Your task ::
From top to bottom, print the listing word for word and skip any pictures it contains.

Data provided ::
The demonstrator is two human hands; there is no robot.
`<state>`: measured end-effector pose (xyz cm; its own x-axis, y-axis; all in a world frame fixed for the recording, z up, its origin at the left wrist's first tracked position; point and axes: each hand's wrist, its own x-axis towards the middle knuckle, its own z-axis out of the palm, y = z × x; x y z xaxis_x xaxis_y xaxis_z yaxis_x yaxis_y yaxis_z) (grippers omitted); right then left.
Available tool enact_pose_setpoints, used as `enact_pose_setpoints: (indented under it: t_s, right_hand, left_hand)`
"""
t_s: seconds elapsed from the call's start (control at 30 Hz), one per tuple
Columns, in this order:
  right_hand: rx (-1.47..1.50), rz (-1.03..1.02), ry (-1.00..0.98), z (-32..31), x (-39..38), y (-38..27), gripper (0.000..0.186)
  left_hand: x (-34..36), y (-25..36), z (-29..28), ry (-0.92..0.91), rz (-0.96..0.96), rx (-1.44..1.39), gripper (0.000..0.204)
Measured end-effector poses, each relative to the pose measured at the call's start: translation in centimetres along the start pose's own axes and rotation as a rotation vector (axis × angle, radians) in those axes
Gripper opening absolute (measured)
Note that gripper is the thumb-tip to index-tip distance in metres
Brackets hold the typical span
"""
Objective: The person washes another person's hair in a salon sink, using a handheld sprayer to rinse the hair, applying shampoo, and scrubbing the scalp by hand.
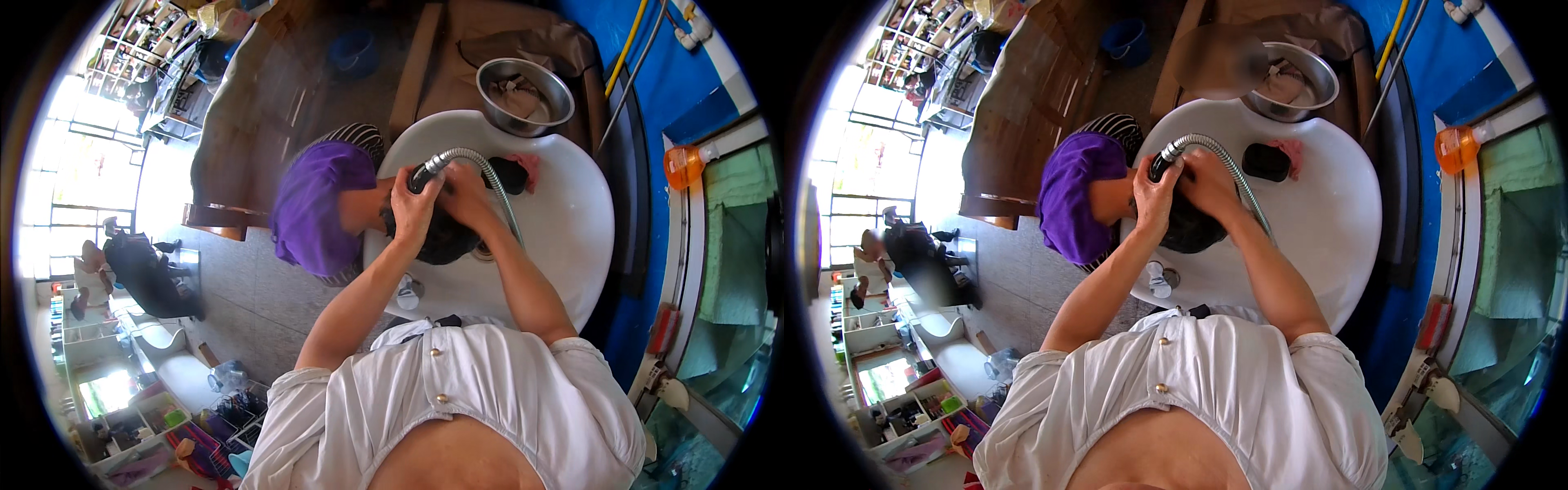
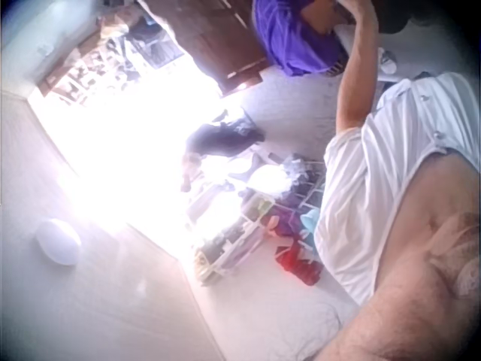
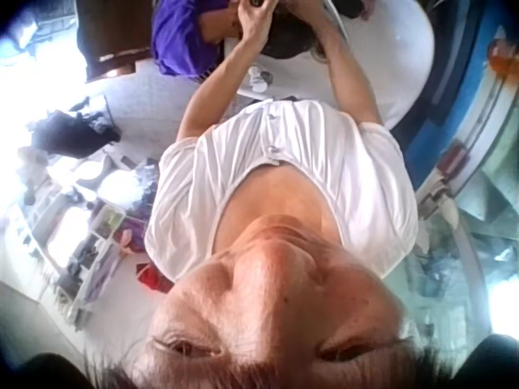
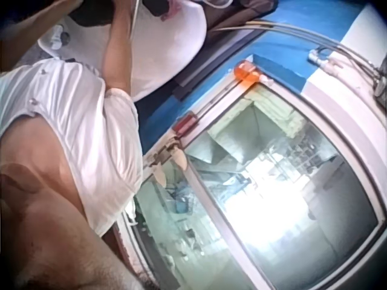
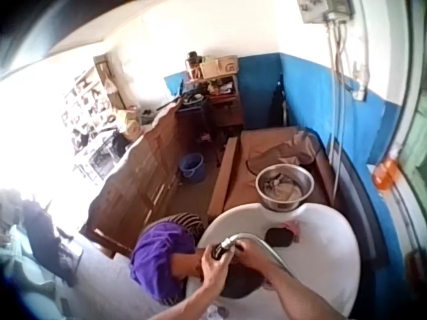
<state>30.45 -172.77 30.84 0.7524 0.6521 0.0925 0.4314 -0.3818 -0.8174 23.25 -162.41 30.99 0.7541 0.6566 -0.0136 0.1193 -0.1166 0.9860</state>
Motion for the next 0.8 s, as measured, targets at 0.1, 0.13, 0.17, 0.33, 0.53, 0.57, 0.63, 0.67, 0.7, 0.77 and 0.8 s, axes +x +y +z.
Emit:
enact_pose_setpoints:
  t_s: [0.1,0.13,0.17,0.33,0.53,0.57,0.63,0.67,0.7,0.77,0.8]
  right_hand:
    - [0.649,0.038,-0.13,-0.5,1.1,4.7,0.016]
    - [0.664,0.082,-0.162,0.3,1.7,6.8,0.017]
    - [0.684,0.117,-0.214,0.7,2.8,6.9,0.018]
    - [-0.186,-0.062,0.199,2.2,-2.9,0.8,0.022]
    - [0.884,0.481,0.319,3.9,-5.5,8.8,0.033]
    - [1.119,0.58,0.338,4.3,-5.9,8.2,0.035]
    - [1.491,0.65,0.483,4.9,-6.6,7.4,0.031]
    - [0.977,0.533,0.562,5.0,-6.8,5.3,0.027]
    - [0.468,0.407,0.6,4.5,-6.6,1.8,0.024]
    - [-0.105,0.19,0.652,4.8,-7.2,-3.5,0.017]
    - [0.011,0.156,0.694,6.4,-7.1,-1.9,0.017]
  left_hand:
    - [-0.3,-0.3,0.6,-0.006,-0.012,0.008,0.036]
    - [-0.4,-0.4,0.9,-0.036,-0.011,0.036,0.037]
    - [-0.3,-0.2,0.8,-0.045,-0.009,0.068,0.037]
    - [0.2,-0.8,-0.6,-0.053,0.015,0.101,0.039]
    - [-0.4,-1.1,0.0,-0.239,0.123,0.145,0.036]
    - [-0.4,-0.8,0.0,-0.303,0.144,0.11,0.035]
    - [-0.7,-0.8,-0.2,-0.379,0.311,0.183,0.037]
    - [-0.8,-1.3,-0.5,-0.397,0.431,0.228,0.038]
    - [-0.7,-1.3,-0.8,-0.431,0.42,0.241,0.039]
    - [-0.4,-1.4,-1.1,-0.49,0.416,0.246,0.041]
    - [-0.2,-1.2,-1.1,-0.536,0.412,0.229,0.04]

Answer to this task ::
The demonstrator is two human hands; there is no robot.
`<state>`: measured end-effector pose (xyz cm; its own x-axis, y-axis; all in a world frame fixed for the recording, z up, its origin at the left wrist's first tracked position; point and axes: each hand's wrist, its own x-axis towards the middle knuckle, its own z-axis out of the palm, y = z × x; x y z xaxis_x xaxis_y xaxis_z yaxis_x yaxis_y yaxis_z) (grippers omitted); right then left.
Available tool enact_pose_setpoints, used as `enact_pose_setpoints: (indented under it: t_s, right_hand, left_hand)`
"""
t_s: seconds elapsed from the call's start (control at 30 Hz), one per tuple
Columns, in this order:
  right_hand: rx (-1.47..1.50), rz (-1.03..1.02), ry (-1.00..0.98), z (-32..31), x (-39..38), y (-38..27), gripper (0.000..0.186)
  left_hand: x (-34..36), y (-25..36), z (-29..28), ry (-0.92..0.91), rz (-0.96..0.96), rx (-1.44..1.39), gripper (0.000..0.204)
Measured end-effector poses, each relative to the pose measured at the call's start: translation in centimetres along the start pose's own axes and rotation as a rotation vector (axis × angle, radians) in those axes
Gripper opening absolute (measured)
Note that gripper is the thumb-tip to index-tip distance in metres
Brackets hold the typical span
"""
Objective: The person washes another person's hair in a salon sink, using a handheld sprayer to rinse the hair, applying shampoo, and scrubbing the scalp by hand.
<state>30.45 -172.77 30.84 0.7524 0.6521 0.0925 0.4314 -0.3818 -0.8174 23.25 -162.41 30.99 0.7541 0.6566 -0.0136 0.1193 -0.1166 0.9860</state>
Motion for the next 0.8 s, as measured, targets at 0.1, 0.13, 0.17, 0.33, 0.53, 0.57, 0.63, 0.67, 0.7, 0.77 and 0.8 s, axes +x +y +z.
Emit:
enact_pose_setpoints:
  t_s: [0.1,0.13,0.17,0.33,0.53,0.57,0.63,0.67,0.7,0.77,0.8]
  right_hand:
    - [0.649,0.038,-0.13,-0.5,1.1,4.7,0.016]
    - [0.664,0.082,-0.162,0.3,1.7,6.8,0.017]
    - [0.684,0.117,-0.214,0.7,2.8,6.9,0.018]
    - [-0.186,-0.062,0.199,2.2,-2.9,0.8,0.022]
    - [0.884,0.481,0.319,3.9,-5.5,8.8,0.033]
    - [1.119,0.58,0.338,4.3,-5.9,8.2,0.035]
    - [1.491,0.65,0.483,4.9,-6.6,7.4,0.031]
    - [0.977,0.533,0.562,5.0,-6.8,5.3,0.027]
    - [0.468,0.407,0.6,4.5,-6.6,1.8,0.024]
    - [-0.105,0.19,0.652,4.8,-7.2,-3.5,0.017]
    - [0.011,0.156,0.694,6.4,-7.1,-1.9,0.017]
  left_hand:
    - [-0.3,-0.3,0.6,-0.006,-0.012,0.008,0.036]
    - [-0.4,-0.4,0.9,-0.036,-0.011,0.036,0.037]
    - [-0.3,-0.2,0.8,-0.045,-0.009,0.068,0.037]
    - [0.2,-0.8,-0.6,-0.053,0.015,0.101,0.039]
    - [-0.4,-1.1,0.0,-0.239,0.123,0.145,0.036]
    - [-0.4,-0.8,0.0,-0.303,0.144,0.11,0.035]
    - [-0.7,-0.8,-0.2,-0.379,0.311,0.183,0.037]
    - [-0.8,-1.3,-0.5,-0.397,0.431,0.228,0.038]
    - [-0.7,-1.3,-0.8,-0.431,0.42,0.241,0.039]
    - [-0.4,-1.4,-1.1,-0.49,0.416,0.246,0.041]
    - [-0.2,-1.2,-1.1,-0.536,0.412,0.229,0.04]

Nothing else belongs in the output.